*TASK DETAILS:* Output the lines below exactly, please, from the first line until the line with "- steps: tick", counting both.
SOURCE DATA Block Start
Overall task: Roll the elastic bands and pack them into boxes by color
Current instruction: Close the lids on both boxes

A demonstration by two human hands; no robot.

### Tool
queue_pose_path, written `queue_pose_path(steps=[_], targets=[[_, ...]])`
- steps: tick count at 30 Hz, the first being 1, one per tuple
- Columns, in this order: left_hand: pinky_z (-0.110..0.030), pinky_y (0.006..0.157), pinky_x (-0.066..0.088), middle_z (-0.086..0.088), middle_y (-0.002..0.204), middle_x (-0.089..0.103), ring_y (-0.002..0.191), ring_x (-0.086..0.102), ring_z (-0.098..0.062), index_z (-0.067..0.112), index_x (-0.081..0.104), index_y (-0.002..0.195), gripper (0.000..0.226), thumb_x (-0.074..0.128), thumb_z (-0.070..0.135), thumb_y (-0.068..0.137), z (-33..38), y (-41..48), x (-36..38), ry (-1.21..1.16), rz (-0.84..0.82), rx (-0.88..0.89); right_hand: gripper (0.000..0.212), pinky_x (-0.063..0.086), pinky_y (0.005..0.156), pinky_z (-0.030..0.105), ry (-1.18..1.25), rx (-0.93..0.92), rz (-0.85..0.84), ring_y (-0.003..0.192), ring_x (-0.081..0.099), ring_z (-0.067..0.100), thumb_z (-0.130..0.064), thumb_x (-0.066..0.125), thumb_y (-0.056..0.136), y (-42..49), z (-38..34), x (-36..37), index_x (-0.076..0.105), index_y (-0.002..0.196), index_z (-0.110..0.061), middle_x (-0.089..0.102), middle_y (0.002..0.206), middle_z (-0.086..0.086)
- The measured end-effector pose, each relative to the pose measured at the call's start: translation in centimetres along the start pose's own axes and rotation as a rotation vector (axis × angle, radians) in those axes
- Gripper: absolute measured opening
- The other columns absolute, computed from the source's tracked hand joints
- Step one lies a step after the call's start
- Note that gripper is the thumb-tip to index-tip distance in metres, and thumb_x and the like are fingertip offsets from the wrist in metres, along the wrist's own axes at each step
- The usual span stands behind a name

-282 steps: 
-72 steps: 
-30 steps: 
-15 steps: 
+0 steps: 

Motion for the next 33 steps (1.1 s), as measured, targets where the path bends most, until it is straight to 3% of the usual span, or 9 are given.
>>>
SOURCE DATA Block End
*OUTPUT FOR THIS EXERCISE:*
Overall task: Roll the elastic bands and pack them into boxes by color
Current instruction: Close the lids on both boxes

A demonstration by two human hands; no robot.

### Tool
queue_pose_path, written `queue_pose_path(steps=[_], targets=[[_, ...]])`
- steps: tick count at 30 Hz, the first being 1, one per tuple

Nothing else is required to complete the output.